**What to work on**
The lines to repeat are those below from the one containing "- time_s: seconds" down to the one containing "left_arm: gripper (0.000", both included; reproduce them exactly and nothing else.

**Records for the task**
++++++++
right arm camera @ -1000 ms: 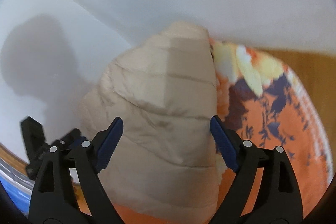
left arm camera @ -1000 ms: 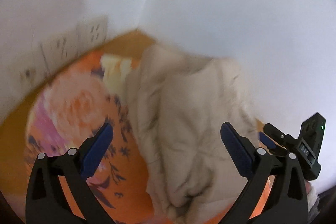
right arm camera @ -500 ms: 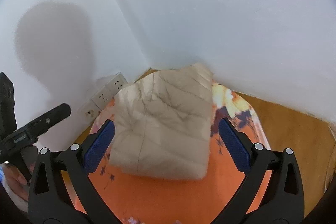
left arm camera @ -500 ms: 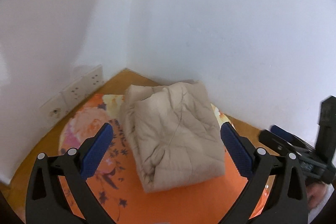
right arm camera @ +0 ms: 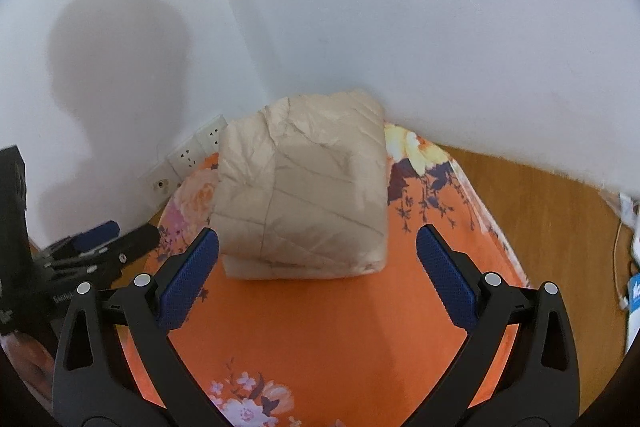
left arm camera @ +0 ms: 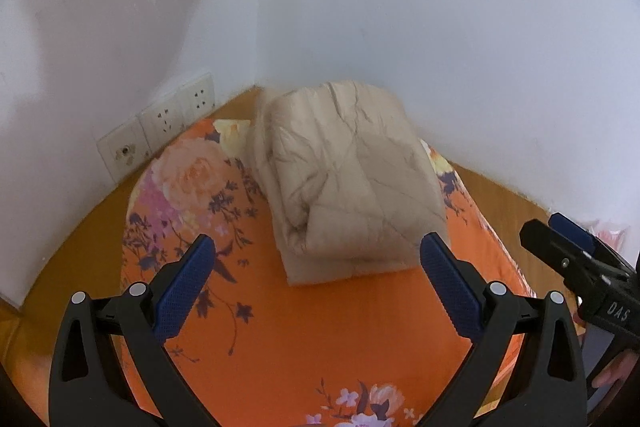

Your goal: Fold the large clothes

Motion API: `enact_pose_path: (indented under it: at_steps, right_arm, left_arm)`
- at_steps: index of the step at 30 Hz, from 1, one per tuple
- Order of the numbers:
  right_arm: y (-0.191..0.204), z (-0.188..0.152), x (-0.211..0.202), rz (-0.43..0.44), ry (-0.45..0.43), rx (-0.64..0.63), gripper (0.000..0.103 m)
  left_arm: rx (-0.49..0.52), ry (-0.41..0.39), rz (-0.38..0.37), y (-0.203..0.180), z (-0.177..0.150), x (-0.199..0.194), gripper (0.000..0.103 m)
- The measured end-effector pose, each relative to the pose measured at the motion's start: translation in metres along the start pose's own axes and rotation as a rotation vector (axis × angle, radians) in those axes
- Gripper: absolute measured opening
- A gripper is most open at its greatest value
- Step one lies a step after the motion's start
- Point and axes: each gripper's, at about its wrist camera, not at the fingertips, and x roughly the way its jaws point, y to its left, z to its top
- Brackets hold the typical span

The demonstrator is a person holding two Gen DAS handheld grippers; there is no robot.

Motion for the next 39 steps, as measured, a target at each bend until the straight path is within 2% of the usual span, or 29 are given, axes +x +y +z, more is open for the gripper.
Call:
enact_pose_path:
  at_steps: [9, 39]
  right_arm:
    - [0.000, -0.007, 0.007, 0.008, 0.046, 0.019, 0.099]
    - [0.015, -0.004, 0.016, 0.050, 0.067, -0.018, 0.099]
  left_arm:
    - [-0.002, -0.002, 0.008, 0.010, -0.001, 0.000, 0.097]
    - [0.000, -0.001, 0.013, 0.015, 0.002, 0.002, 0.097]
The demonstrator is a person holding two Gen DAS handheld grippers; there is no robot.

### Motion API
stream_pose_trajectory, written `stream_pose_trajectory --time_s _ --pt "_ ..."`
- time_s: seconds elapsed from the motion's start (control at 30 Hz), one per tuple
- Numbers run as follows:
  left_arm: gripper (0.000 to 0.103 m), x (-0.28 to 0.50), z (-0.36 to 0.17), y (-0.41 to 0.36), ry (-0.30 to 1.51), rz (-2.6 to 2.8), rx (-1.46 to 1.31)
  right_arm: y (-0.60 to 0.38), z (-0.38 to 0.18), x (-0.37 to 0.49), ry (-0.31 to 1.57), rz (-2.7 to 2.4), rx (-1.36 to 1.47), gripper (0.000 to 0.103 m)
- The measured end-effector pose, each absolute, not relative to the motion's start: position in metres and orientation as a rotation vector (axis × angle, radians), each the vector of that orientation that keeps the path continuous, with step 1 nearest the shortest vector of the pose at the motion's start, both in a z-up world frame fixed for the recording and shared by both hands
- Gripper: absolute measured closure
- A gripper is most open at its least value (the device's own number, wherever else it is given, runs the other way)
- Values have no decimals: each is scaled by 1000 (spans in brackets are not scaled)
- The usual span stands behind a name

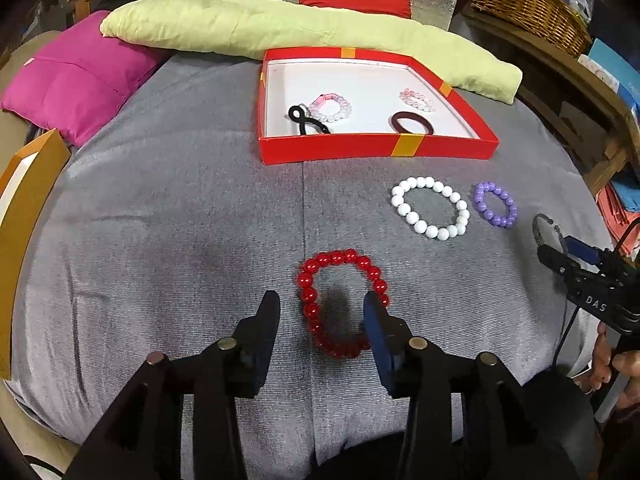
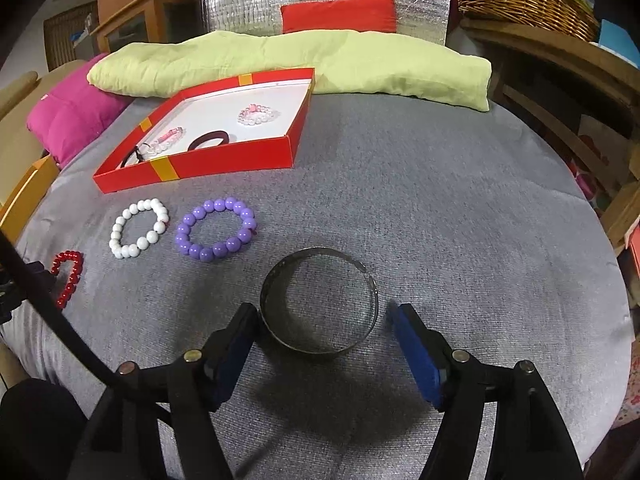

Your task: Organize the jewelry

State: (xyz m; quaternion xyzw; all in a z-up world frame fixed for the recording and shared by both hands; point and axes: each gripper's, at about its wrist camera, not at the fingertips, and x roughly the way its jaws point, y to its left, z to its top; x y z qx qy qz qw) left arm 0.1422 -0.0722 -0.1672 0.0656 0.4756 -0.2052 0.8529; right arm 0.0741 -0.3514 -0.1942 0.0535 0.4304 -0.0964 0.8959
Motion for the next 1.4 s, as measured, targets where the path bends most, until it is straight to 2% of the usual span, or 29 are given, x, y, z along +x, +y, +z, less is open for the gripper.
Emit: stream_pose_trajectory --time_s 0.07,0.13,0.2,0.4,0.47,0.53,0.67,0.73,0.8,1.17,1.23,1.4 --pt "51 142 -165 -72 998 -455 119 -352 -194 74 890 -202 116 30" --pt "39 142 -164 -73 1000 -471 103 -351 -194 73 882 -205 120 37" --pt "38 142 -167 -74 1012 -489 94 -350 -194 73 878 -199 120 41" --pt "38 145 -181 -77 1049 -483 95 -349 -195 73 872 -200 116 40" --pt "45 145 -180 -76 1037 -490 88 -349 -195 74 872 -201 115 40" --pt "62 145 -180 -75 1041 -495 87 -349 -195 74 872 -202 110 40" --pt "73 146 -181 -73 1037 -470 92 -349 -195 74 870 -202 113 40" --pt "85 147 -182 -70 1038 -452 93 -350 -195 74 869 -201 115 40" --pt "91 148 -183 -68 1037 -439 88 -350 -195 74 867 -201 116 40" --pt "93 147 -182 -65 1033 -442 61 -349 -195 73 864 -201 119 40" --pt "87 146 -181 -67 1033 -451 64 -349 -195 73 862 -201 117 40" --pt "82 145 -183 -74 1033 -451 108 -350 -196 73 861 -199 119 40"
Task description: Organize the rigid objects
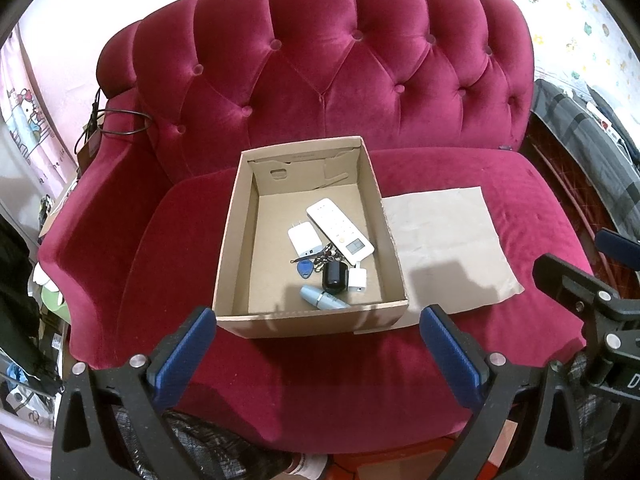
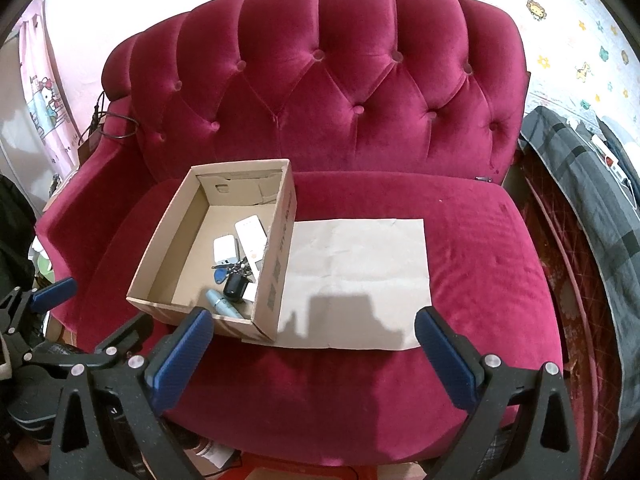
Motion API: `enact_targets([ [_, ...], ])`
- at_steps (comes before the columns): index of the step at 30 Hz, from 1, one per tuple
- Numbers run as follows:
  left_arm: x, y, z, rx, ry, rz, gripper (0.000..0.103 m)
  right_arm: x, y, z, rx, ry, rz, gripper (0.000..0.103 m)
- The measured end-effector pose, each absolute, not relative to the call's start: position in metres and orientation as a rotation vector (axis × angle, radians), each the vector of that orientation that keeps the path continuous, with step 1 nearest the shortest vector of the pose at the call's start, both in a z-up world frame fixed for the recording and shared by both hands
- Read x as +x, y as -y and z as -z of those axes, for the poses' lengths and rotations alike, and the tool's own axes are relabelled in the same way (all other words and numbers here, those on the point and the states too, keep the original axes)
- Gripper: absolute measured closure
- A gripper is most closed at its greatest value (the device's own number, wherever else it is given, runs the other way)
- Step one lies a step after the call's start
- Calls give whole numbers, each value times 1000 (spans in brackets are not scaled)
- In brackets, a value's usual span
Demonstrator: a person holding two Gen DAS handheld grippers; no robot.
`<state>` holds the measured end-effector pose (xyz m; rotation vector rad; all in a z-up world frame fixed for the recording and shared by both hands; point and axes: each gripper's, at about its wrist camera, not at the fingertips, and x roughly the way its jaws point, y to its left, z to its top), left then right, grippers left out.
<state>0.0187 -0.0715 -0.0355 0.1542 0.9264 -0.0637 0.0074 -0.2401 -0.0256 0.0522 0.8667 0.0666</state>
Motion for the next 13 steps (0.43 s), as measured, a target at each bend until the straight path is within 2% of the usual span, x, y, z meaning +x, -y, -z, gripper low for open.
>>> enact_targets([
  [13, 23, 75, 36, 164, -934, 60, 0, 17, 242, 28, 61, -877, -73, 0],
])
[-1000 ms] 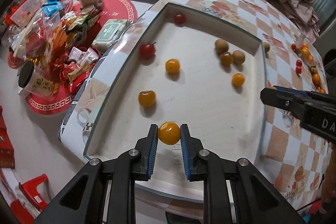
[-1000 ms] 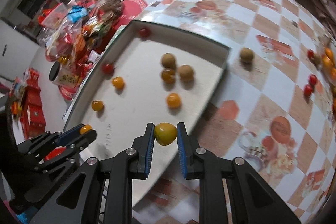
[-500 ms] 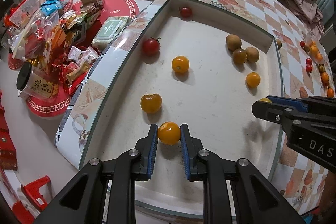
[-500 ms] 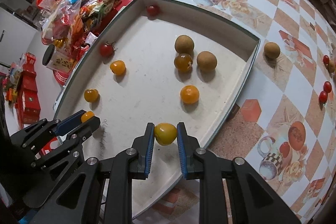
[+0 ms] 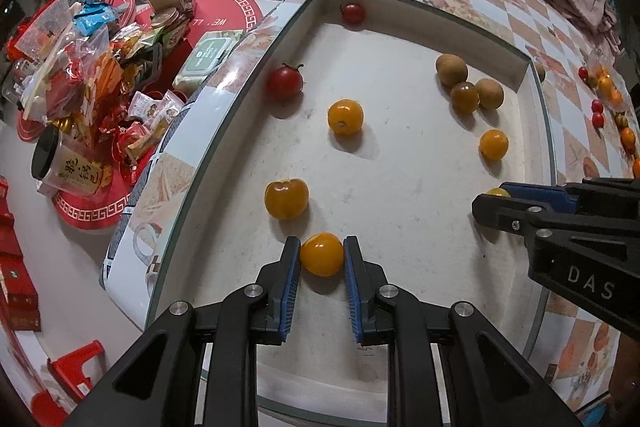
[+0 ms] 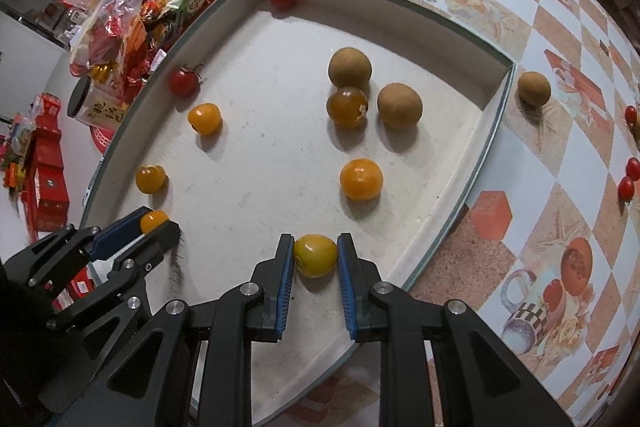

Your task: Organize fruits

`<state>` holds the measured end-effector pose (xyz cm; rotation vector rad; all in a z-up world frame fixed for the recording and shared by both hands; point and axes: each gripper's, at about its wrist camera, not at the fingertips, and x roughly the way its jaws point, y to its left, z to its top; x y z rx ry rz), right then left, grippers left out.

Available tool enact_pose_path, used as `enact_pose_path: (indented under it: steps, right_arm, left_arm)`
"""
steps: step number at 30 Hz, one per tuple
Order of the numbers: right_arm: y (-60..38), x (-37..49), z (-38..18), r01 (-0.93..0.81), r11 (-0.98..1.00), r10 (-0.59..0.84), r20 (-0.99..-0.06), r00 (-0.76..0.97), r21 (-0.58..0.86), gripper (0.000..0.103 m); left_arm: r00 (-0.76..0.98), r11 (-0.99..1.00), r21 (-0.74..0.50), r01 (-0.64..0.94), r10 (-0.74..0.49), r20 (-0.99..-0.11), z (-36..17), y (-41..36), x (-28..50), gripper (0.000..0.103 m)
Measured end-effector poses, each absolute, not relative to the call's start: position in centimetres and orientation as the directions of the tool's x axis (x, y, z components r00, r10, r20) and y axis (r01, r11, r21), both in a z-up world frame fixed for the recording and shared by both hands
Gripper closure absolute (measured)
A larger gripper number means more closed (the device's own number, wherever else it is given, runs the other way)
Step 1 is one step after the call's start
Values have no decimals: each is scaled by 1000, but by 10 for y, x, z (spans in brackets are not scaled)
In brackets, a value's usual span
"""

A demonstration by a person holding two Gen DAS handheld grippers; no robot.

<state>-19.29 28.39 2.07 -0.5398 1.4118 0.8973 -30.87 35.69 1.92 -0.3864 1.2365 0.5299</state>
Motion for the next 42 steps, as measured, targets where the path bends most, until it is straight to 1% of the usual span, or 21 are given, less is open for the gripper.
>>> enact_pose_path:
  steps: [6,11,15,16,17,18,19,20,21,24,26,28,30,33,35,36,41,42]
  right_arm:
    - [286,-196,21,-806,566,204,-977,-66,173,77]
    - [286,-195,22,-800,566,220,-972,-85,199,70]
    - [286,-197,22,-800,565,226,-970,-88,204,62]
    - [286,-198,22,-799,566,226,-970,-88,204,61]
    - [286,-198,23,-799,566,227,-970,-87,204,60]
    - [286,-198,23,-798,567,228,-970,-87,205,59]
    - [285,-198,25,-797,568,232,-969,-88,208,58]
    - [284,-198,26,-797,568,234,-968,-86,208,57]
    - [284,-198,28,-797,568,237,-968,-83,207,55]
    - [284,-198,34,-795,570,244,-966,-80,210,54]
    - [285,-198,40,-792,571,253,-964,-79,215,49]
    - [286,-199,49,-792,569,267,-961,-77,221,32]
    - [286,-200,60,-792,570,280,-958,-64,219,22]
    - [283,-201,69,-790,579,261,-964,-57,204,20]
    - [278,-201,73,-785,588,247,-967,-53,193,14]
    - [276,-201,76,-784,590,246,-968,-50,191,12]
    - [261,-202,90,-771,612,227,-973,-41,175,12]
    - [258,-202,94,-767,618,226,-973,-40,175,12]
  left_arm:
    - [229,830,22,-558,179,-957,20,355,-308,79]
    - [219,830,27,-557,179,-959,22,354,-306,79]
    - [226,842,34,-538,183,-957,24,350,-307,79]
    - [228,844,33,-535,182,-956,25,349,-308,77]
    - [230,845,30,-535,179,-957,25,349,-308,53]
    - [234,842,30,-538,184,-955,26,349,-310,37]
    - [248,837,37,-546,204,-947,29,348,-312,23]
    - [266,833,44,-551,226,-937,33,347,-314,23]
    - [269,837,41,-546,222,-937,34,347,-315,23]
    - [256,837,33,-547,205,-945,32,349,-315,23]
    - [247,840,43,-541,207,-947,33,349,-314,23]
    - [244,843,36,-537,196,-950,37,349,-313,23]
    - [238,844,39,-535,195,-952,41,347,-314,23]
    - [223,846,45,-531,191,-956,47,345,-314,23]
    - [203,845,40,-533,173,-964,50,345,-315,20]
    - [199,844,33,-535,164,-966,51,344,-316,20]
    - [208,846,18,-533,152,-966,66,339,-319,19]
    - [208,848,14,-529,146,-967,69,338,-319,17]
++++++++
**Task response**
- time_s: seconds elapsed from the motion's start (control at 30 Hz), one per tuple
- Numbers run as follows:
  left_arm: gripper (0.000 to 0.103 m), x (-0.28 to 0.50), z (-0.36 to 0.17), y (-0.41 to 0.36), ry (-0.30 to 1.51), rz (-2.6 to 2.8), rx (-1.46 to 1.31)

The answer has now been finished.